╭─ Extracted data

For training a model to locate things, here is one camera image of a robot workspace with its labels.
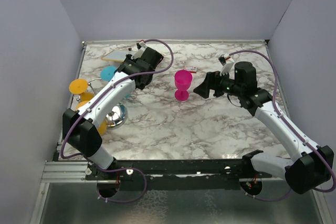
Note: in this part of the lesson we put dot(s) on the yellow framed whiteboard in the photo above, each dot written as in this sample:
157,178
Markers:
115,56

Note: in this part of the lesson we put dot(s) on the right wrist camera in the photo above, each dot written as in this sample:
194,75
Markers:
227,62

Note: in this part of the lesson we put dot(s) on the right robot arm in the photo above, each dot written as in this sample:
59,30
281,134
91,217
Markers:
309,164

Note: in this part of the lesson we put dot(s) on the pink plastic wine glass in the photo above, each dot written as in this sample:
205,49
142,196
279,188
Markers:
183,80

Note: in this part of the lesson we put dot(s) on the chrome wine glass rack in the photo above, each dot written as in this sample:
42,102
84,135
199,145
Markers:
115,118

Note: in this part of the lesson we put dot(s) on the yellow wine glass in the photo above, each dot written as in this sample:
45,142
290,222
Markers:
103,126
79,87

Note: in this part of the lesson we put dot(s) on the yellow wine glass front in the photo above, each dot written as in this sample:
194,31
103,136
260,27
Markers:
103,126

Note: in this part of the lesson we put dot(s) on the blue plastic wine glass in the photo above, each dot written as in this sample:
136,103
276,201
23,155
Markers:
111,75

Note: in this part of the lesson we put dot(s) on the red card box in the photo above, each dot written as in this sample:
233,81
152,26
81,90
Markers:
191,69

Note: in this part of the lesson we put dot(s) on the aluminium rail frame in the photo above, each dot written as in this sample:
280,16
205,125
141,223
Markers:
184,133

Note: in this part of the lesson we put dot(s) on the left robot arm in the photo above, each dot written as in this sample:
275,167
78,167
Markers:
80,127

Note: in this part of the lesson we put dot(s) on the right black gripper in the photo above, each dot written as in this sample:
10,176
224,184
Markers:
212,81

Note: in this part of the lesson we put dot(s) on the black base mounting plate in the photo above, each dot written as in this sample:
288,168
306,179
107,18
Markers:
178,174

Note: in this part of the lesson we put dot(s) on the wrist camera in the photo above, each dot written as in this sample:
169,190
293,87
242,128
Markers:
141,46
227,62

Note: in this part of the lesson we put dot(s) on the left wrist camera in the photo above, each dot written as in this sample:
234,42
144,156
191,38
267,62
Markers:
141,46

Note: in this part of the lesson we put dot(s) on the yellow wine glass rear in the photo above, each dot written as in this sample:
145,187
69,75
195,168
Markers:
79,87

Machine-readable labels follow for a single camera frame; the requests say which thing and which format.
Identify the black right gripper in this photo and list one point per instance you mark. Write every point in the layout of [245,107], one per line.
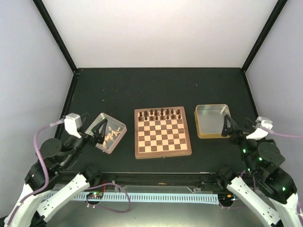
[234,126]

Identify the gold metal tin tray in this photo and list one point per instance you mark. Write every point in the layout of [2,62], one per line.
[210,120]

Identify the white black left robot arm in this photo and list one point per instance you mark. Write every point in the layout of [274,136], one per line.
[53,157]

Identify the light wooden chess pieces pile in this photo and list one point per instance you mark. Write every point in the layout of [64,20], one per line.
[111,135]

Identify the left circuit board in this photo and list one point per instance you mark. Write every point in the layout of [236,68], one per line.
[95,195]

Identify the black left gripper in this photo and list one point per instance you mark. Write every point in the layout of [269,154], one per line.
[98,136]

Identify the black frame post left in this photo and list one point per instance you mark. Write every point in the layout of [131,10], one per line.
[55,33]

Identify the black mounting rail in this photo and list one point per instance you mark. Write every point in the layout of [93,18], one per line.
[155,179]

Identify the pink metal tin tray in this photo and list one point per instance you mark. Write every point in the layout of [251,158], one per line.
[106,132]

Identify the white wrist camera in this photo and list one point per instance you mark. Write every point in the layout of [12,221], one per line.
[72,124]
[262,128]

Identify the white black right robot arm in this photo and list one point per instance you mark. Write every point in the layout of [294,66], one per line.
[262,159]

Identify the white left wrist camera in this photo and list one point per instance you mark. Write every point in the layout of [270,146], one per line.
[72,124]

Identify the circuit board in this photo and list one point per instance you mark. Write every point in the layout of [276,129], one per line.
[226,197]
[95,195]

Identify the wooden chess board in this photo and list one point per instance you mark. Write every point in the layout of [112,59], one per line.
[161,138]

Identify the black frame post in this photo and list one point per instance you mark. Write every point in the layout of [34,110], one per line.
[55,33]
[280,4]

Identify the light blue cable duct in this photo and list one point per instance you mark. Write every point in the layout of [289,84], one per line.
[152,197]

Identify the black frame post right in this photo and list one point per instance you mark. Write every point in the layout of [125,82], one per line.
[280,4]

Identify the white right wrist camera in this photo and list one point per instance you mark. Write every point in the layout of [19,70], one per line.
[262,128]

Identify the right circuit board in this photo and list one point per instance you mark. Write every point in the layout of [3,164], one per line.
[226,197]

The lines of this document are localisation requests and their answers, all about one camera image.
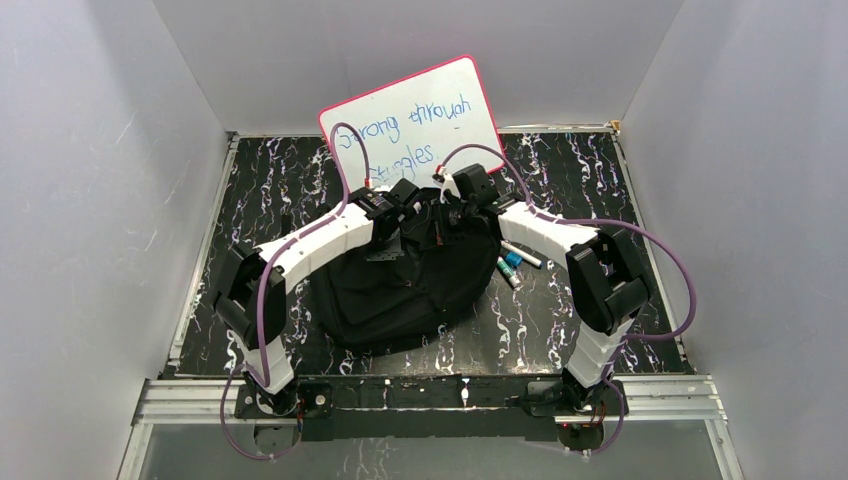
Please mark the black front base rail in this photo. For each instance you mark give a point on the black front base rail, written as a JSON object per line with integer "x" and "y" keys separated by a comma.
{"x": 539, "y": 407}

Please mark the pink framed whiteboard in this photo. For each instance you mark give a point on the pink framed whiteboard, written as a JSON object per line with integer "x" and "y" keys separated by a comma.
{"x": 405, "y": 129}

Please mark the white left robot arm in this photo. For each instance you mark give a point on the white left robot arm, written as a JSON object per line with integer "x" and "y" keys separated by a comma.
{"x": 253, "y": 284}

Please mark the black student backpack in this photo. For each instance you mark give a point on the black student backpack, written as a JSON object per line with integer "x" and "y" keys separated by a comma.
{"x": 362, "y": 303}

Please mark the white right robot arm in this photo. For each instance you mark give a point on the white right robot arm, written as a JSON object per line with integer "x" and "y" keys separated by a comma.
{"x": 608, "y": 282}

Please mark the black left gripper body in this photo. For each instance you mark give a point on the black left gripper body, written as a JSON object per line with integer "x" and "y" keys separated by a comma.
{"x": 392, "y": 239}

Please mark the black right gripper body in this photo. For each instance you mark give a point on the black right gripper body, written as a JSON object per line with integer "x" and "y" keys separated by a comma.
{"x": 453, "y": 221}

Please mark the blue capped white marker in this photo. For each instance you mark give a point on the blue capped white marker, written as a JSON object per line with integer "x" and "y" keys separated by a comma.
{"x": 517, "y": 252}

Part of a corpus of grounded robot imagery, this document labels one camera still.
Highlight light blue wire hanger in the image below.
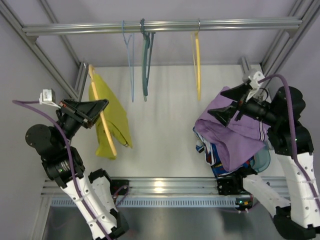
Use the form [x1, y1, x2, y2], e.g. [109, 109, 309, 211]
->
[121, 20, 135, 103]

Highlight right aluminium frame post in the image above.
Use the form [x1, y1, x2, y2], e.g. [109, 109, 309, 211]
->
[241, 0, 320, 101]

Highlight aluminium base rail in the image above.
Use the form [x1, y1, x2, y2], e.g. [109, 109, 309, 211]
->
[41, 176, 293, 198]

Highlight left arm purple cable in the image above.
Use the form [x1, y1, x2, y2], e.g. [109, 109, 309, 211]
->
[11, 99, 131, 240]

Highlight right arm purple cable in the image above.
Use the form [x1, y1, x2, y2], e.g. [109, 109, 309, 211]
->
[258, 73, 320, 201]

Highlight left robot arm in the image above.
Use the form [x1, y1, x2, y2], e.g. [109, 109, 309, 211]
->
[25, 99, 129, 240]

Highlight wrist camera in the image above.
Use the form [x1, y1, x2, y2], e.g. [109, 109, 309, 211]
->
[39, 88, 59, 108]
[242, 68, 265, 90]

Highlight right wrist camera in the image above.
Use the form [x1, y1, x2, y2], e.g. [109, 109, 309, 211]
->
[242, 68, 265, 90]

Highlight cream plastic hanger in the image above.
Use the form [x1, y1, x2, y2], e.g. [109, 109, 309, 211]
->
[88, 64, 117, 156]

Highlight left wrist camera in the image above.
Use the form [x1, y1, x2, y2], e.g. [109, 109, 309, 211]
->
[39, 88, 59, 108]

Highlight purple garment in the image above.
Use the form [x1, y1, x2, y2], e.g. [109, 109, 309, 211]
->
[194, 93, 270, 171]

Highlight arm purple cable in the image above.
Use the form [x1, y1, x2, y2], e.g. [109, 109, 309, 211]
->
[258, 73, 320, 201]
[11, 99, 131, 240]

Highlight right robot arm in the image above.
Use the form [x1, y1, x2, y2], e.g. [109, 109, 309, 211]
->
[208, 83, 320, 240]

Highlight yellow-green trousers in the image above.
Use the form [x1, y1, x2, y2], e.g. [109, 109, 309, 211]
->
[91, 73, 133, 160]

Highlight slotted cable duct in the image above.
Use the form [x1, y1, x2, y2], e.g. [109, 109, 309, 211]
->
[49, 196, 251, 208]

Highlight colourful printed garment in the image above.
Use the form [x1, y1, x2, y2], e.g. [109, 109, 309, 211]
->
[192, 127, 255, 178]

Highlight yellow plastic hanger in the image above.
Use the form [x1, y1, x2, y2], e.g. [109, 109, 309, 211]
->
[190, 32, 202, 101]

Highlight aluminium hanging rail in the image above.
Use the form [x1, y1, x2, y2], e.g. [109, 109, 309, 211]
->
[22, 16, 303, 37]

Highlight dark green hanger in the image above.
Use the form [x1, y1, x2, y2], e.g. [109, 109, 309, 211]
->
[140, 18, 155, 102]

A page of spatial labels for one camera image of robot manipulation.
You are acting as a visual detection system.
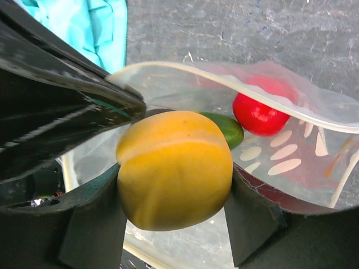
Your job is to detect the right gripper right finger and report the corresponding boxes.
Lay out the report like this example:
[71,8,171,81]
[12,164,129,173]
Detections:
[224,165,358,268]

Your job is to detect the red apple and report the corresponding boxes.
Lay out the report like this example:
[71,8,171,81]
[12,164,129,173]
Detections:
[232,75,298,136]

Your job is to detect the teal cloth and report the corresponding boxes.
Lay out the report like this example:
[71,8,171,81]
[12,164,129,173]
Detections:
[17,0,127,73]

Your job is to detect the yellow lemon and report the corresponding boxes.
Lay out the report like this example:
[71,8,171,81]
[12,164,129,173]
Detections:
[116,111,233,231]

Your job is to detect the green mango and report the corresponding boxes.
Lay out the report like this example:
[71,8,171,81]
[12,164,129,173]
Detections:
[198,112,244,150]

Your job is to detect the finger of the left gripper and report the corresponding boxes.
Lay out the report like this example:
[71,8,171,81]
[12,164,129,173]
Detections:
[1,69,146,183]
[1,1,143,101]

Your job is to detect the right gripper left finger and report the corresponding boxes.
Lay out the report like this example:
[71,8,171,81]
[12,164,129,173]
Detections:
[1,164,126,268]

╰─

** Task prompt **
Provide the number of lines in the records above that contain the word "aluminium", with no additional words.

** Written response **
4